» Aim of the exercise
Reproduce the full listing that appears beneath this instruction exactly.

---+---

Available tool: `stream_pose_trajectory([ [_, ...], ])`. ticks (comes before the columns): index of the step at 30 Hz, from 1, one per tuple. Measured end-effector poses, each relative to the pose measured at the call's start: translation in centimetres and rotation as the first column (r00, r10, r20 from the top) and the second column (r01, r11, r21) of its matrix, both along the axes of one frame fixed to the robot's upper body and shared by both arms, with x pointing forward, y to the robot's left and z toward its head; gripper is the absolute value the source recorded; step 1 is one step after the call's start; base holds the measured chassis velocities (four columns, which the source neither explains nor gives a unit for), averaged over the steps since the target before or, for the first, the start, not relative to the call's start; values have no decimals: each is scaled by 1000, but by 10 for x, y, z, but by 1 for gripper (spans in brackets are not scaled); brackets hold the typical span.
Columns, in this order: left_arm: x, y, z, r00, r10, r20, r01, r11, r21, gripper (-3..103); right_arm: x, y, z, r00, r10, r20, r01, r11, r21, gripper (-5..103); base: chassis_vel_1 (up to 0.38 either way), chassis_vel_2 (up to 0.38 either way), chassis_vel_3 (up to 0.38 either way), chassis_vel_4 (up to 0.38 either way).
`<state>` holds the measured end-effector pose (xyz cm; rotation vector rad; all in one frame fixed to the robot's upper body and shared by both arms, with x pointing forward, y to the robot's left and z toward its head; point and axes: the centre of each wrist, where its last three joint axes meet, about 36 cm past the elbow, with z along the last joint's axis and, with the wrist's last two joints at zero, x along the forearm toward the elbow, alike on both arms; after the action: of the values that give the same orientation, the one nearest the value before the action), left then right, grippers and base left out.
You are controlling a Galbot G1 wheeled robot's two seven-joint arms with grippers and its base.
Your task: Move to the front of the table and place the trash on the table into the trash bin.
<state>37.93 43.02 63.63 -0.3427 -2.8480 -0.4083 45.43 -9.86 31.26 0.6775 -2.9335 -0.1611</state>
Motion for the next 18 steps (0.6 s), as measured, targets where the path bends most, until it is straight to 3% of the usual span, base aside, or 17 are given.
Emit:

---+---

» Response for this exercise
Available tool: `stream_pose_trajectory([ [_, ...], ])`. ticks (comes before the columns): index of the step at 30 Hz, from 1, one per tuple. Measured end-effector poses, each relative to the pose measured at the call's start: translation in centimetres and rotation as the first column (r00, r10, r20 from the top) and the second column (r01, r11, r21) of its matrix, both along the axes of one frame fixed to the robot's upper body and shared by both arms, with x pointing forward, y to the robot's left and z toward its head; gripper is the absolute value the source recorded; step 1 is one step after the call's start; base holds the measured chassis velocities (four columns, which the source neither explains nor gives a unit for), averaged over the steps since the target before or, for the first, the start, not relative to the call's start; values have no decimals: each is scaled by 1000, but by 10 for x, y, z, but by 1 for gripper (spans in brackets are not scaled); brackets hold the typical span.
Columns, in this order: left_arm: x, y, z, r00, r10, r20, r01, r11, r21, gripper (-3..103); right_arm: x, y, z, r00, r10, r20, r01, r11, r21, gripper (-5..103); base: chassis_vel_1 (up to 0.38 either way), chassis_vel_2 (up to 0.38 either way), chassis_vel_3 (up to 0.38 either way), chassis_vel_4 (up to 0.38 either way).
`<state>` holds the measured end-effector pose (xyz cm; rotation vector rad; all in one frame fixed to the robot's upper body and shared by both arms, with x pointing forward, y to the robot's left and z toward its head; point and axes: the centre of each wrist, where its last three joint axes meet, about 36 cm past the elbow, with z along the last joint's axis and, with the wrist's last two joints at zero, x along the forearm toward the elbow, alike on both arms; after the action: of the values that give the same orientation, the one nearest the value before the action), left then right, grippers and base left out.
You are controlling a Galbot G1 wheeled robot's two seven-joint arms with grippers and its base.
Your task: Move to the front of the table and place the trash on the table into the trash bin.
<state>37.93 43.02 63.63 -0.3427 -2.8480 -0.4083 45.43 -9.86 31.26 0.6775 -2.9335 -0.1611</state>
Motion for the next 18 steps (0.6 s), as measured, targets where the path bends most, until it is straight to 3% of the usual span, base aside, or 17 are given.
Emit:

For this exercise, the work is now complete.